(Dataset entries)
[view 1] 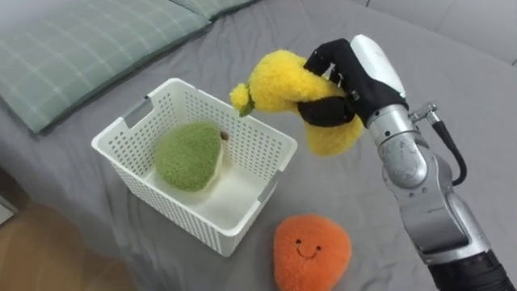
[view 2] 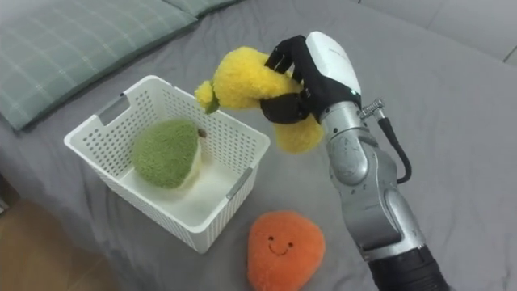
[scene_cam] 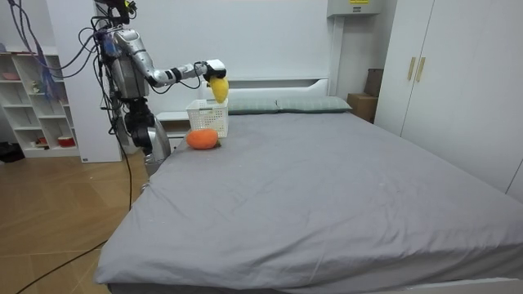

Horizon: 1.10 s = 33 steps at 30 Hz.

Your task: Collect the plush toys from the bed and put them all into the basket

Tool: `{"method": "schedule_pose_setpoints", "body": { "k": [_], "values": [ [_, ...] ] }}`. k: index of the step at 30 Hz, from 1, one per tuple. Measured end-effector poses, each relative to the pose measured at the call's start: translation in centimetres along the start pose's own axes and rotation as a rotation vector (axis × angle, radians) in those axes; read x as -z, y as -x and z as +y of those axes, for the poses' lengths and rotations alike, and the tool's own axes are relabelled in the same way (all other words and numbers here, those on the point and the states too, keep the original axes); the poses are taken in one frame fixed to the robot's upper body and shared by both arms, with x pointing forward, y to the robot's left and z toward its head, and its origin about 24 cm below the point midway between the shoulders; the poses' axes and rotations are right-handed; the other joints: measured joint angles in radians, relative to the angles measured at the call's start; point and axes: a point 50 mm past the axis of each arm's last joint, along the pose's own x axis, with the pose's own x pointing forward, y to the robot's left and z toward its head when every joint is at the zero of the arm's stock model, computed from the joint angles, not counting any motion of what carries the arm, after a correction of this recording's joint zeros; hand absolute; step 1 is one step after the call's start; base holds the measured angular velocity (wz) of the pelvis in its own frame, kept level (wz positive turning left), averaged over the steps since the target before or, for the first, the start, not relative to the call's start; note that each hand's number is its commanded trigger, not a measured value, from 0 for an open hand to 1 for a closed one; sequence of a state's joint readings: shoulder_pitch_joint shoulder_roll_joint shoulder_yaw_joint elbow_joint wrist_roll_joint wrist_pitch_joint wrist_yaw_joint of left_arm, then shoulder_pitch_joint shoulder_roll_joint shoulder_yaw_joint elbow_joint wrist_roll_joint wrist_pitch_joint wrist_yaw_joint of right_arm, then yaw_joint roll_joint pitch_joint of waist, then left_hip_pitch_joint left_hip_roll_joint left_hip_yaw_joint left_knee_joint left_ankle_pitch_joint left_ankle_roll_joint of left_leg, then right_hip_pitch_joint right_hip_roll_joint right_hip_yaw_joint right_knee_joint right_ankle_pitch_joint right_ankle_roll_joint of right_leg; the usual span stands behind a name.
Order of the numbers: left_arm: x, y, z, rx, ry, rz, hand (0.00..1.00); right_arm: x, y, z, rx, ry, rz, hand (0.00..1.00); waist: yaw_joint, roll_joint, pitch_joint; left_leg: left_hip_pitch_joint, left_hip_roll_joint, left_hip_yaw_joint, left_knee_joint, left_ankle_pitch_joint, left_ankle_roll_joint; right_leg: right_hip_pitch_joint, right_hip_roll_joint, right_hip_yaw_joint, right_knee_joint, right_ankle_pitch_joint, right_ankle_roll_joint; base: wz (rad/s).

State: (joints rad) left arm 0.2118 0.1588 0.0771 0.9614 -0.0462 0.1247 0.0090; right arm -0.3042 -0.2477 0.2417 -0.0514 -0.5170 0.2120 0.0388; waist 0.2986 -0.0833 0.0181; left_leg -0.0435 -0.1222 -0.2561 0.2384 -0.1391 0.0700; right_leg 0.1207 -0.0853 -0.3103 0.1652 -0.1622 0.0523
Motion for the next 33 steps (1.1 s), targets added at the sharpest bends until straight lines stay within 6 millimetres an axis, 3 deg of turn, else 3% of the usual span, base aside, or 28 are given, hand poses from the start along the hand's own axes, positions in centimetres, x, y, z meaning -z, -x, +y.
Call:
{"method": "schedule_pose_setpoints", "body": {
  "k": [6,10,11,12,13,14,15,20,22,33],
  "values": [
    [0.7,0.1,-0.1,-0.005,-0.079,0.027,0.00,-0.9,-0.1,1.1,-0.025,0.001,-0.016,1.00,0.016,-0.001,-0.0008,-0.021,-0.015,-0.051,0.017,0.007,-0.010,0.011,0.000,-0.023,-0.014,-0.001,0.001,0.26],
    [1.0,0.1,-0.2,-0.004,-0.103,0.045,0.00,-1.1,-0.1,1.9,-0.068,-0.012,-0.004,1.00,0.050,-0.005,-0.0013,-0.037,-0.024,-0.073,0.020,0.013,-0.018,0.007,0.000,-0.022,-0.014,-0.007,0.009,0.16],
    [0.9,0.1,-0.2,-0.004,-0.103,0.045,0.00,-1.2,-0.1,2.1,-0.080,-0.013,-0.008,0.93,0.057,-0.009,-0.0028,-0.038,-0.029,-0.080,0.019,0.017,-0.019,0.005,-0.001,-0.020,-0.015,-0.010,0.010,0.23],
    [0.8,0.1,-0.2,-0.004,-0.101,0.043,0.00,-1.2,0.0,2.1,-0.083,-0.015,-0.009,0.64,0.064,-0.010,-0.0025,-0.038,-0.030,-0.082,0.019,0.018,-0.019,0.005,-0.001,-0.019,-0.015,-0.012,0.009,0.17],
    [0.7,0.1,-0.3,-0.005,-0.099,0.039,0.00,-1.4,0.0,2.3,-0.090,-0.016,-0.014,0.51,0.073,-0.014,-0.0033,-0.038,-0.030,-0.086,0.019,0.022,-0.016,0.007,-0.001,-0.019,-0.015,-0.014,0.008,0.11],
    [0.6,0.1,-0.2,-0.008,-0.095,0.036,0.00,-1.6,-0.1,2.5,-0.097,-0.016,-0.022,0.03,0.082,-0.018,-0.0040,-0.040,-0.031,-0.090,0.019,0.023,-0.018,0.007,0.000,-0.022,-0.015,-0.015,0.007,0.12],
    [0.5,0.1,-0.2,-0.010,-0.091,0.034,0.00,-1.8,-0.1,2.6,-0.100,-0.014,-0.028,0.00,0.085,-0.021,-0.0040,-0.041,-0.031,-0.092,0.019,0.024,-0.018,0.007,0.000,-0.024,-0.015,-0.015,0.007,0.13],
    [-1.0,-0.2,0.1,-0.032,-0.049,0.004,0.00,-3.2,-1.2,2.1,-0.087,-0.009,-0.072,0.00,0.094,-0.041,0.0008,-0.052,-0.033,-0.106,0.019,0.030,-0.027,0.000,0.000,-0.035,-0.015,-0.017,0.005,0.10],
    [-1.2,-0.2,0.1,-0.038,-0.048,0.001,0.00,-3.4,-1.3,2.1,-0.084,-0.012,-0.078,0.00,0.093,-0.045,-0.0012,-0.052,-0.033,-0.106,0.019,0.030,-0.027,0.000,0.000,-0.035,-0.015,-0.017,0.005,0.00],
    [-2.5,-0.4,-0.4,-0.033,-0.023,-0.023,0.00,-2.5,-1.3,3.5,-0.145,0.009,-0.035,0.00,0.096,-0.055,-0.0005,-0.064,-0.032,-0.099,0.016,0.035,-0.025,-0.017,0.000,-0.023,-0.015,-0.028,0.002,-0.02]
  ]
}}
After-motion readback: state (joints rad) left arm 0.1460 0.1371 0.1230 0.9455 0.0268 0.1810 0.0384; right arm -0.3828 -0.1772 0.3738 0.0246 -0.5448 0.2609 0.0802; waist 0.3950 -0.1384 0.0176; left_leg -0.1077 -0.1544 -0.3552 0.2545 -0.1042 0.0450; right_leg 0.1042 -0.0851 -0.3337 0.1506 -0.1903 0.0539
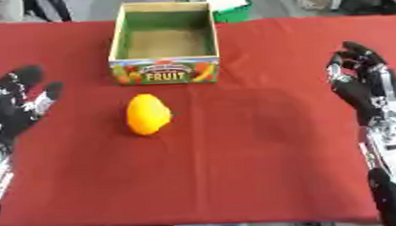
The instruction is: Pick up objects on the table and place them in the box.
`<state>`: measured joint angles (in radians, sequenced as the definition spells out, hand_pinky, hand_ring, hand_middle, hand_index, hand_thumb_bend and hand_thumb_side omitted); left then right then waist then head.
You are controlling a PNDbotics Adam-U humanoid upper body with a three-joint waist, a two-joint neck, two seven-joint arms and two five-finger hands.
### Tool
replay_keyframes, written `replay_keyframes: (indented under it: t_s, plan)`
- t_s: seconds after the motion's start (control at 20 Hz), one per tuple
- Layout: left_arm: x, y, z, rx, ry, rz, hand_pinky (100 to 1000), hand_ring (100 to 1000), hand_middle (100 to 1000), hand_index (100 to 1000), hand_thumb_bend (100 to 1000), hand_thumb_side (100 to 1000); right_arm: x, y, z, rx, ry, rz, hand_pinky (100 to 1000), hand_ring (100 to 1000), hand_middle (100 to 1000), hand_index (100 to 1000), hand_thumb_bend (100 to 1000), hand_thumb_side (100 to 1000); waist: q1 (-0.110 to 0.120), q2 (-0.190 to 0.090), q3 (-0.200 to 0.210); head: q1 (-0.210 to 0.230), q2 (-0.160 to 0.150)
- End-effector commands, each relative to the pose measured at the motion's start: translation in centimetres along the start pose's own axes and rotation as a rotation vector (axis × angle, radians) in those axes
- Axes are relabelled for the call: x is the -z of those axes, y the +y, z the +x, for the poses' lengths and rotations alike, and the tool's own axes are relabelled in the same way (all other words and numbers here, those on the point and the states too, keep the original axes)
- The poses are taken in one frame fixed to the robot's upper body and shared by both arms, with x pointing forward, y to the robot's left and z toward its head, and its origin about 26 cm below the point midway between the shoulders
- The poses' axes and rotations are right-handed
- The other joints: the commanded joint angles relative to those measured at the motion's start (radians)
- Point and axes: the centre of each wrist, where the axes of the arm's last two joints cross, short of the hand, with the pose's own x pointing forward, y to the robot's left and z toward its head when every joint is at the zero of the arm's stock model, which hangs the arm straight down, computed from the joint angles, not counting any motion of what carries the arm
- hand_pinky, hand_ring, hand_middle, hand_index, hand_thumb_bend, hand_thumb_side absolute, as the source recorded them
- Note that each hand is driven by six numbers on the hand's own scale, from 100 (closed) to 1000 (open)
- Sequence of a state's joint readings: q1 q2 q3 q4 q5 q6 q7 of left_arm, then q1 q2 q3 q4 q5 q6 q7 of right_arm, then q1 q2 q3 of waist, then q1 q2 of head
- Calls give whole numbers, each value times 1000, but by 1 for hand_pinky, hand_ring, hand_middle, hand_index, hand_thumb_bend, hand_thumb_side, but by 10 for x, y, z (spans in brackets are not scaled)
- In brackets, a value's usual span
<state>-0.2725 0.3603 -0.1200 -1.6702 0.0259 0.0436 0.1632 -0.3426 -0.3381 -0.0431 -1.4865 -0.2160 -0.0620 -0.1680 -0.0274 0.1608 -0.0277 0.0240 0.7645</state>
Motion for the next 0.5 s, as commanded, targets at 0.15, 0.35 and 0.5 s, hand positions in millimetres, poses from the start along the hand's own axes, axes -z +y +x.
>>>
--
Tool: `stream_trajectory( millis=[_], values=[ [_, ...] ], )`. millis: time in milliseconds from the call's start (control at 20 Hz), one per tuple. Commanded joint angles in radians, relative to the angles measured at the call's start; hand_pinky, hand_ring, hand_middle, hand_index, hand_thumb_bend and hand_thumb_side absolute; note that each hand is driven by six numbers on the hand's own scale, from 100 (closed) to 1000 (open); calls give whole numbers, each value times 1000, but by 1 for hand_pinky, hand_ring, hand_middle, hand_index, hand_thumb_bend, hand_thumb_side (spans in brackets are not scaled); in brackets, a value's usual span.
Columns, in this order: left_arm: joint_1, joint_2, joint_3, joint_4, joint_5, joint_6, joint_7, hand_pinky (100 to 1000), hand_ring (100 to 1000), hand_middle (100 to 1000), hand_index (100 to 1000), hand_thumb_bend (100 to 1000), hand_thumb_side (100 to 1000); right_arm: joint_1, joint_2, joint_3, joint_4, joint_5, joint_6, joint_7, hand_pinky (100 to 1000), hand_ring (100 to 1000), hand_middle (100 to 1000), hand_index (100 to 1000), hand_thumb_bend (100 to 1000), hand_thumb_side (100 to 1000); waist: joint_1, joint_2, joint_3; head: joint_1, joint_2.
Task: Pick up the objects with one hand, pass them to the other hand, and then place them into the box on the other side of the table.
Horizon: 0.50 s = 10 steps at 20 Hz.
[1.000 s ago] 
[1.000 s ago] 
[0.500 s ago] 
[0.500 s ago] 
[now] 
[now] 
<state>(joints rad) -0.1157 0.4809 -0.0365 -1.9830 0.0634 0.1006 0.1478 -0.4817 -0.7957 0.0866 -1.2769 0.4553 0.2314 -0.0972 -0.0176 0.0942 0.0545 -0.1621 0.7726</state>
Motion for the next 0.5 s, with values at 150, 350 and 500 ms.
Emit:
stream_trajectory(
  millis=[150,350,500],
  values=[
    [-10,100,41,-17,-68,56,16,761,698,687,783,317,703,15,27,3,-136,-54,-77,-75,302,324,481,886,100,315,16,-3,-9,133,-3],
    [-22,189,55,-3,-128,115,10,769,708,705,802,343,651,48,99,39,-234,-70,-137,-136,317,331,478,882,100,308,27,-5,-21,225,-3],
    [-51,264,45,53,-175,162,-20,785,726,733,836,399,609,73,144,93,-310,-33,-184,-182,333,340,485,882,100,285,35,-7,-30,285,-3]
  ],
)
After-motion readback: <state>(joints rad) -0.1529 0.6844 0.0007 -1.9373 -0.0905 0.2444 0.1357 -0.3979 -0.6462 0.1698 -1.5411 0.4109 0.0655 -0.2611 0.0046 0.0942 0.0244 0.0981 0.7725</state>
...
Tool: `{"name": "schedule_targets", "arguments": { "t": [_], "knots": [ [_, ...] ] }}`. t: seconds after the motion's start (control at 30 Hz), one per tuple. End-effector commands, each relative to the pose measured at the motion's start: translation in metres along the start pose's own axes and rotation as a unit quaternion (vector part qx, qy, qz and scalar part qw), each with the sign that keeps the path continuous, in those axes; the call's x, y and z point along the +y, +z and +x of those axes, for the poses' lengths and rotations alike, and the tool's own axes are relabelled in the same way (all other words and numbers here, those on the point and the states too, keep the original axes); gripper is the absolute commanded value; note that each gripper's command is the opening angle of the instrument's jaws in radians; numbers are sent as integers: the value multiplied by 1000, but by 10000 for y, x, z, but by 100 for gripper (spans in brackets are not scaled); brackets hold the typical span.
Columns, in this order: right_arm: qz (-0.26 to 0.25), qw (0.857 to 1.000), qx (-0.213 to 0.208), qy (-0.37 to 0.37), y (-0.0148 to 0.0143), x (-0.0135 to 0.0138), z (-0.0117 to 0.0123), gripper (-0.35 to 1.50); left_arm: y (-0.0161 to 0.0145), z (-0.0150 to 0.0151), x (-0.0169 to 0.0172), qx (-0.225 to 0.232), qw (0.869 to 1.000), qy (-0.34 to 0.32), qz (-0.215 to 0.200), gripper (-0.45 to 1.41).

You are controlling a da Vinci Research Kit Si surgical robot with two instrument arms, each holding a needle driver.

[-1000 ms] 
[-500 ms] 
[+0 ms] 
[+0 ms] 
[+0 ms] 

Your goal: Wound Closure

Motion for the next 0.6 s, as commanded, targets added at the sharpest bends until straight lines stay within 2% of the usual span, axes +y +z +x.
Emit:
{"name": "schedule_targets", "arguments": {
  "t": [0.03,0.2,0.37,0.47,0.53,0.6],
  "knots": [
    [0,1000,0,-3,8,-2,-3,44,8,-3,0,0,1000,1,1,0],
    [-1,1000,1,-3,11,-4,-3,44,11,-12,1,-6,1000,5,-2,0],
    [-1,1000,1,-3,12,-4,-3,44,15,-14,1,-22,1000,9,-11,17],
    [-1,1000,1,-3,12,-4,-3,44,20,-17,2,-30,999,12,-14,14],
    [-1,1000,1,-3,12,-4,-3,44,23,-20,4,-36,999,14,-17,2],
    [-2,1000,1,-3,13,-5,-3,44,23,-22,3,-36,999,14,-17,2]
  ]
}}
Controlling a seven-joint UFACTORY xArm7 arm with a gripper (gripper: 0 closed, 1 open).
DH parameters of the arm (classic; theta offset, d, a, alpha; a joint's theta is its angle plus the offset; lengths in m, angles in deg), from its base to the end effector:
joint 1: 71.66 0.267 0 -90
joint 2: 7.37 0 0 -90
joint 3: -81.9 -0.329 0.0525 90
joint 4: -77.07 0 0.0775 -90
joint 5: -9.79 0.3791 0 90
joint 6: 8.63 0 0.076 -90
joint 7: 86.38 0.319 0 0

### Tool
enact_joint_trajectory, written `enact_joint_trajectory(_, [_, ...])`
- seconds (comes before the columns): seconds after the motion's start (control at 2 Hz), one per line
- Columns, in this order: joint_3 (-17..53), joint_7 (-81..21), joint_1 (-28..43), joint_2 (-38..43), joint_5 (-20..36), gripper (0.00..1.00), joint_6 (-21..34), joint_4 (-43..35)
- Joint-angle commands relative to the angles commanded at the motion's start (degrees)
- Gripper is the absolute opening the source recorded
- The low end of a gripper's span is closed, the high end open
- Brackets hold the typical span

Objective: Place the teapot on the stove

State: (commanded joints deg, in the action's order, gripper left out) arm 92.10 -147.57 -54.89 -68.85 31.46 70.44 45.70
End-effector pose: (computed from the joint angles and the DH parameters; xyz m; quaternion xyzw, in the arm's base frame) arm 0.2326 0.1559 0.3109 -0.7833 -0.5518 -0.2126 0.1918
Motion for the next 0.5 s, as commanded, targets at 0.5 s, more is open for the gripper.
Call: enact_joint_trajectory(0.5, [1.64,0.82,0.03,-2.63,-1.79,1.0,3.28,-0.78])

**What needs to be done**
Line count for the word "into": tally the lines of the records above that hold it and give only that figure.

**Finished task**
2